Severely obese patients who underwent gastric bypass surgery showed favorable outcomes more than a decade later, including weight loss and remission of type 2 diabetes, a study published in the New England Journal of Medicine states.
While scientists have been conducting research on bariatric surgery for years, few long-term or controlled studies exist, Ted D. Adams, PhD, MPH, and co-authors wrote in their paper. Adams and his team gathered a pool of 1,156 patients diagnosed with severe obesity and followed them for a total of 12 years, checking in with the subjects two, six and then 12 years after more than a third of them completed Roux-en-Y gastric bypass surgery.
Not all of the researchers’ patients went under the knife, according to the study—418 underwent bariatric surgery to shrink their stomachs, while 417 of the patients had sought out information on the surgery but decided not to go through with it (non-surgery group 1) and 321 individuals who didn’t consider surgery at all (non-surgery group 2). The group of patients who chose not to have surgery largely chose not to do so because of insufficient insurance coverage, Adams and co-authors wrote.

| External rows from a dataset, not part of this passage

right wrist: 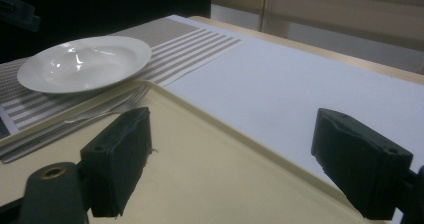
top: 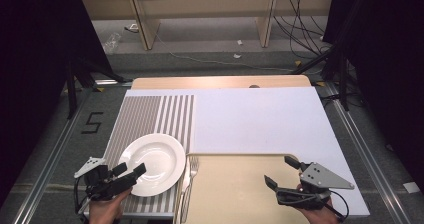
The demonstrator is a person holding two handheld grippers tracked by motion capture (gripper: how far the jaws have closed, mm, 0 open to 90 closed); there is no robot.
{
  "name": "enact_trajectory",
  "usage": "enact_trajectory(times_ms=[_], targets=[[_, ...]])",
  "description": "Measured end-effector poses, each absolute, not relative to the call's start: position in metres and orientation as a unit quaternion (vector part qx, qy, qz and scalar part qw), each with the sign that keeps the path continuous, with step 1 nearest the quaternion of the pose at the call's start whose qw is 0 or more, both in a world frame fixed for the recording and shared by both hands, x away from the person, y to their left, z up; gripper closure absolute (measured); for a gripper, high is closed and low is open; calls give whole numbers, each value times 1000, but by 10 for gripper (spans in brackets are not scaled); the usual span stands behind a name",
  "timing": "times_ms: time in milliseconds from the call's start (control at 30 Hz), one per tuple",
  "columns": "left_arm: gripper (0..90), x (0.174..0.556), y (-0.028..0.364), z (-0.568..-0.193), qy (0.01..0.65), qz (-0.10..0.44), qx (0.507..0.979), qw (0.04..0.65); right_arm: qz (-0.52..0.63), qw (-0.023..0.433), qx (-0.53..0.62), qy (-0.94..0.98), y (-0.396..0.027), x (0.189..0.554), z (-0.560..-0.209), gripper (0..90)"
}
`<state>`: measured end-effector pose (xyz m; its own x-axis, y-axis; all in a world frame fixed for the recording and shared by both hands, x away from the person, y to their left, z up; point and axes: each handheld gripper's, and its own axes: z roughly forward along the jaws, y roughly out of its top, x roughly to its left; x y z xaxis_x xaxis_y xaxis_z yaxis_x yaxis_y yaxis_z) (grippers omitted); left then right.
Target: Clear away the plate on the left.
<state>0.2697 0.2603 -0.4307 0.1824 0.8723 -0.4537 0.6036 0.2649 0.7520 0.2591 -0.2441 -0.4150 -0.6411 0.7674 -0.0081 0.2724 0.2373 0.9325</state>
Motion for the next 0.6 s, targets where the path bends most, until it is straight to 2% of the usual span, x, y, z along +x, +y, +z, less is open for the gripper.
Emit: enact_trajectory(times_ms=[467, 600], targets=[[188, 267, 281, -450, 708, 75, 495, 497, 510, 241, 346, 750, -243, 260, -416, 172], [187, 264, 282, -451, 716, 82, 480, 500, 509, 240, 346, 751, -243, 259, -415, 172]])
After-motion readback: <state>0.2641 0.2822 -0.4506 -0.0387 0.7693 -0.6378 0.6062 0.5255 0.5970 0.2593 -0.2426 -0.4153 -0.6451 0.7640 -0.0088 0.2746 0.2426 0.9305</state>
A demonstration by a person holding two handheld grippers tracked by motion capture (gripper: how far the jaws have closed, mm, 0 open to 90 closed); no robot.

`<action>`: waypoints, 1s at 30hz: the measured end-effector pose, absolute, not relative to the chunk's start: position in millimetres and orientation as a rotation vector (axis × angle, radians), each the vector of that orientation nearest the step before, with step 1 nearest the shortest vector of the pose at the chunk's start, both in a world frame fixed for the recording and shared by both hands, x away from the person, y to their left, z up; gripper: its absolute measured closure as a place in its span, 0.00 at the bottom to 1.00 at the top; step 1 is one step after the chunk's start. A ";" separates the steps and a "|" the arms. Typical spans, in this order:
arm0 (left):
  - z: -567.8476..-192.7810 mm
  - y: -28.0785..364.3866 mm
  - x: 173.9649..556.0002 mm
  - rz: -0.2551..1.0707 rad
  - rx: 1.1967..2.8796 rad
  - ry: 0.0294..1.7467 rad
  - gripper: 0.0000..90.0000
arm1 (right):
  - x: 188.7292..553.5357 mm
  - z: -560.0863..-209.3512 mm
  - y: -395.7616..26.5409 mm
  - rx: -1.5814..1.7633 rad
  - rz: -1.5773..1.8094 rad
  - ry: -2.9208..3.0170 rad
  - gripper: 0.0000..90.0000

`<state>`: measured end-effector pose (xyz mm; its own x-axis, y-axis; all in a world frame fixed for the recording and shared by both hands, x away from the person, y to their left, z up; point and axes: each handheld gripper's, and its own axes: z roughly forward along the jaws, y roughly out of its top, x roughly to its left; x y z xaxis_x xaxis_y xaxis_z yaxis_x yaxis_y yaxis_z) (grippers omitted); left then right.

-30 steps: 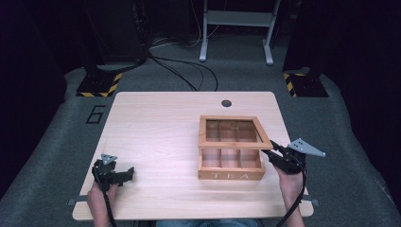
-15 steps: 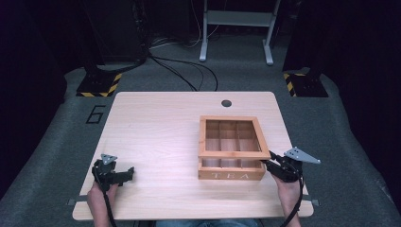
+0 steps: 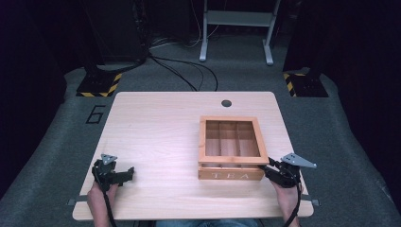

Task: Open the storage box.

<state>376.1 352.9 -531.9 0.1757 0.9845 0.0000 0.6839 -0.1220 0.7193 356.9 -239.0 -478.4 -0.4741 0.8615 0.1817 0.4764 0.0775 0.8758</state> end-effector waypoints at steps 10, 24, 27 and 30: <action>-531.9 352.8 376.1 0.666 1.873 1.569 0.01 | 353.9 -481.8 -244.2 1.358 1.371 1.985 0.58; -532.0 352.8 376.1 0.668 1.874 1.567 0.01 | 339.7 -500.4 -255.1 1.363 1.291 2.119 0.20; -531.9 352.8 376.1 0.667 1.873 1.568 0.01 | 337.6 -507.9 -259.3 1.379 1.240 2.146 0.16; -532.0 352.8 376.1 0.668 1.874 1.567 0.01 | 336.7 -517.8 -264.4 1.395 1.143 2.163 0.12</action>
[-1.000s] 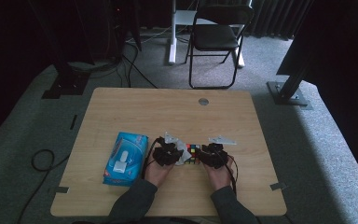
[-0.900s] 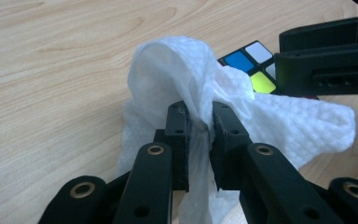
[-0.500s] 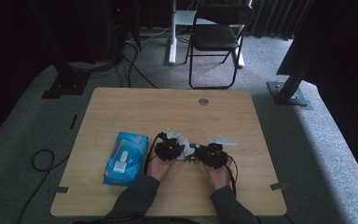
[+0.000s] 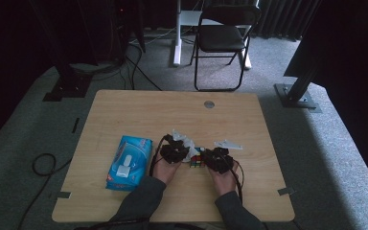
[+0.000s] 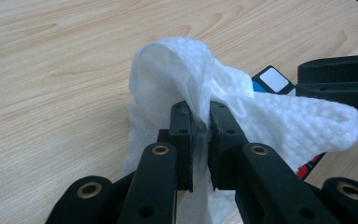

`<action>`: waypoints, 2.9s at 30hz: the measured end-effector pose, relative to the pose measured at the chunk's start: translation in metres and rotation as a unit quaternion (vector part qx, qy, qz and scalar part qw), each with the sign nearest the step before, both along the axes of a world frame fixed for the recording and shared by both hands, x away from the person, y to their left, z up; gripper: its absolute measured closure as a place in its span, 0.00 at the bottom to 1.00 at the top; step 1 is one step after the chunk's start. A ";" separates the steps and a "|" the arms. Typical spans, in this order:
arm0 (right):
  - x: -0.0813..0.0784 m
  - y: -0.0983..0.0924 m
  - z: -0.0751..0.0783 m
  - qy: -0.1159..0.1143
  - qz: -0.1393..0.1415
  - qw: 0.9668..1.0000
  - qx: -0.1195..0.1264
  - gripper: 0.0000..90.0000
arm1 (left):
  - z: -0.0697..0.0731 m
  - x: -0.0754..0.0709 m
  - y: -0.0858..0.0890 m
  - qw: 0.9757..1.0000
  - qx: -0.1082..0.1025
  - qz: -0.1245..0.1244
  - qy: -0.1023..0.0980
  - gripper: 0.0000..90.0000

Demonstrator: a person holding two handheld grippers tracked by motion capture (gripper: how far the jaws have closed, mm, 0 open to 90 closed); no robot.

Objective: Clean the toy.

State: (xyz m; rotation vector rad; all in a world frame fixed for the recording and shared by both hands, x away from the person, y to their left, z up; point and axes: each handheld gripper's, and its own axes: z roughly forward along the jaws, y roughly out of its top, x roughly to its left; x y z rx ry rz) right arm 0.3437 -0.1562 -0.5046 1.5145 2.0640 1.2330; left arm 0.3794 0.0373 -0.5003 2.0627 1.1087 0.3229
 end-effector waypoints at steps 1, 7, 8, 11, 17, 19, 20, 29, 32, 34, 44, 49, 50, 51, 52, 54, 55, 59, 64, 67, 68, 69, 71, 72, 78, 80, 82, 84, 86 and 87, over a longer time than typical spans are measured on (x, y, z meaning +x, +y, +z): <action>0.000 0.000 0.000 0.000 -0.001 1.000 0.000 0.78 | 0.000 0.000 0.000 1.000 0.000 0.000 0.000 0.91; -0.001 0.001 0.000 -0.001 -0.004 1.000 -0.002 0.77 | 0.000 0.001 -0.003 1.000 0.007 0.004 -0.001 0.91; -0.001 0.001 0.000 -0.001 -0.005 1.000 -0.002 0.77 | 0.000 0.001 -0.003 1.000 0.008 0.005 -0.002 0.91; -0.001 0.002 0.000 -0.002 -0.005 1.000 -0.003 0.77 | -0.001 0.001 -0.003 1.000 0.008 0.007 -0.003 0.91; -0.001 0.002 0.000 -0.002 -0.005 1.000 -0.003 0.77 | -0.005 0.001 -0.002 1.000 0.004 0.022 0.012 0.91; -0.001 0.002 0.000 -0.002 -0.004 1.000 -0.003 0.77 | -0.007 0.001 -0.001 1.000 0.008 0.020 0.022 0.91; -0.001 0.002 0.000 -0.002 -0.005 1.000 -0.003 0.77 | -0.009 0.002 -0.002 0.999 0.016 0.018 0.026 0.92; -0.001 0.002 0.000 -0.002 -0.007 1.000 -0.004 0.76 | -0.026 0.005 -0.007 0.998 0.042 0.012 0.042 0.92; -0.001 0.002 0.000 -0.002 -0.007 1.000 -0.004 0.76 | -0.030 0.005 -0.007 0.998 0.042 0.010 0.042 0.92; -0.001 0.002 0.000 -0.002 -0.007 1.000 -0.004 0.76 | -0.030 0.005 -0.008 0.998 0.047 0.010 0.040 0.92; -0.001 0.002 0.000 -0.002 -0.006 1.000 -0.003 0.76 | -0.026 0.001 -0.004 0.999 0.033 0.007 0.039 0.92; -0.001 0.002 0.000 -0.003 -0.006 1.000 -0.003 0.76 | -0.016 -0.003 0.000 0.999 0.022 0.000 0.032 0.92; -0.001 0.002 0.000 -0.003 -0.006 1.000 -0.003 0.76 | -0.014 -0.004 0.000 0.999 0.021 -0.002 0.030 0.92; -0.001 0.002 0.000 -0.003 -0.006 1.000 -0.003 0.76 | -0.013 -0.005 0.001 0.999 0.018 -0.002 0.030 0.91; -0.001 0.002 0.000 -0.003 -0.006 1.000 -0.004 0.77 | -0.011 -0.006 0.002 0.999 0.016 -0.004 0.029 0.91; -0.001 0.002 0.000 -0.003 -0.006 1.000 -0.003 0.77 | -0.009 -0.009 0.004 1.000 0.007 -0.007 0.027 0.91; -0.001 0.002 0.000 -0.003 -0.006 1.000 -0.003 0.77 | -0.007 -0.010 0.005 1.000 0.006 -0.009 0.026 0.91; -0.001 0.003 0.000 -0.003 -0.006 1.000 -0.002 0.77 | -0.004 -0.014 0.008 1.000 0.000 -0.013 0.020 0.91; -0.001 0.003 0.000 -0.004 -0.005 1.000 -0.002 0.78 | 0.000 -0.018 0.009 1.000 -0.007 -0.018 0.016 0.91; -0.001 0.003 0.000 -0.004 -0.006 1.000 -0.002 0.78 | 0.001 -0.020 0.007 1.000 0.000 -0.021 0.012 0.91; -0.001 0.003 0.000 -0.004 -0.006 1.000 -0.002 0.77 | 0.000 -0.020 0.007 1.000 0.002 -0.021 0.013 0.91; -0.001 0.004 0.000 -0.004 -0.006 1.000 -0.002 0.78 | -0.002 -0.020 0.007 1.000 0.002 -0.019 0.015 0.91; -0.001 0.003 0.000 -0.004 -0.006 1.000 -0.002 0.78 | -0.005 -0.019 0.007 1.000 0.005 -0.017 0.019 0.91; -0.001 0.003 0.000 -0.004 -0.006 1.000 -0.002 0.78 | -0.007 -0.018 0.006 1.000 0.006 -0.016 0.021 0.91; -0.001 0.004 0.000 -0.004 -0.006 1.000 -0.002 0.78 | -0.019 -0.014 0.003 0.999 0.021 -0.013 0.034 0.91; -0.001 0.004 0.000 -0.004 -0.006 1.000 -0.002 0.78 | -0.022 -0.013 0.002 0.999 0.028 -0.012 0.038 0.91; -0.001 0.004 0.000 -0.004 -0.006 1.000 -0.002 0.78 | -0.025 -0.011 0.001 0.998 0.036 -0.012 0.043 0.91; -0.001 0.004 0.000 -0.004 -0.006 1.000 -0.002 0.78 | -0.028 -0.010 -0.001 0.998 0.045 -0.012 0.045 0.91; -0.001 0.003 0.000 -0.004 -0.006 1.000 -0.002 0.77 | -0.029 -0.009 -0.002 0.998 0.047 -0.012 0.045 0.91; -0.001 0.003 0.000 -0.004 -0.006 1.000 -0.002 0.78 | -0.029 -0.009 -0.002 0.998 0.050 -0.013 0.044 0.91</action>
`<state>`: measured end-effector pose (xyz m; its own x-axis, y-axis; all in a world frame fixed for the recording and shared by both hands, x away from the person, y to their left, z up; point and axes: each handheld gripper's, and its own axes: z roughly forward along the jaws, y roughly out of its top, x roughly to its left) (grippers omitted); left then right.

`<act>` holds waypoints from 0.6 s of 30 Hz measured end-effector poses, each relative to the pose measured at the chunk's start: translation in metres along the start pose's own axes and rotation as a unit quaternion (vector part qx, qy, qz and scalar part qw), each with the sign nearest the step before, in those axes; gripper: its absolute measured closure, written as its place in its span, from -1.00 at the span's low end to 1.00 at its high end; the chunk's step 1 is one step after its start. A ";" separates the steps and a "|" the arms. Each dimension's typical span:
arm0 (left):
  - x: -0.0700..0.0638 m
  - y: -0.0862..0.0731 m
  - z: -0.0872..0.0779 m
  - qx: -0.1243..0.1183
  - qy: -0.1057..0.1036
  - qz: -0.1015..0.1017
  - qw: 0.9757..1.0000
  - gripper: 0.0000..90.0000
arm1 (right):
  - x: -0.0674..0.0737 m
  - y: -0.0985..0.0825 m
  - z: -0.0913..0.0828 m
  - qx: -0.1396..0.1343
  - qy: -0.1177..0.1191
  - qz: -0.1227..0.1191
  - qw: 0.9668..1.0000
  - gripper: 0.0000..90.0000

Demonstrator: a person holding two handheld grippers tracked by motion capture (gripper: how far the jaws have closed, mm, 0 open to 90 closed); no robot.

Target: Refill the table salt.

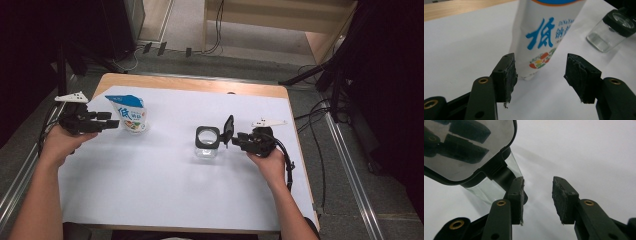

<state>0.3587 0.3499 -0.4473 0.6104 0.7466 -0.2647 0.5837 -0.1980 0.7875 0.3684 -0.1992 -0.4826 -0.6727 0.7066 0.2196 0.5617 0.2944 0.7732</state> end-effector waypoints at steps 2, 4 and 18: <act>0.002 0.003 0.001 0.000 0.007 -0.002 1.000 -0.09 | 0.000 0.000 0.000 -0.002 -0.002 -0.002 1.000 0.40; 0.002 0.009 0.000 0.005 0.005 0.004 1.000 -0.10 | 0.000 0.000 0.001 -0.003 0.000 0.000 1.000 0.40; 0.006 0.037 0.006 -0.002 -0.017 0.014 1.000 -0.12 | 0.001 0.000 0.004 0.001 0.001 -0.004 1.000 0.40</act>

The scientists completed clinical examinations on all patients at baseline and monitored 90 percent of that original pool for 12 years, making note of presence of type 2 diabetes, hypertension and dyslipidemia in those subjects.
The surgery group lost on average 45 kg during that time, compared to non-surgery group 1’s average of 2.9 kg. The second group of non-surgery patients lost, on average, no weight during the 12 years. Adams and colleagues also found that after just two years, type 2 diabetes had remitted in 75 percent of previously diabetic patients in the surgery group—a much higher number than in either non-surgery cohort. Although that percentage steadily declined over the 12 years of research, 51 percent of surgery patients still hadn’t experienced a remission of type 2 diabetes by the end of the research period.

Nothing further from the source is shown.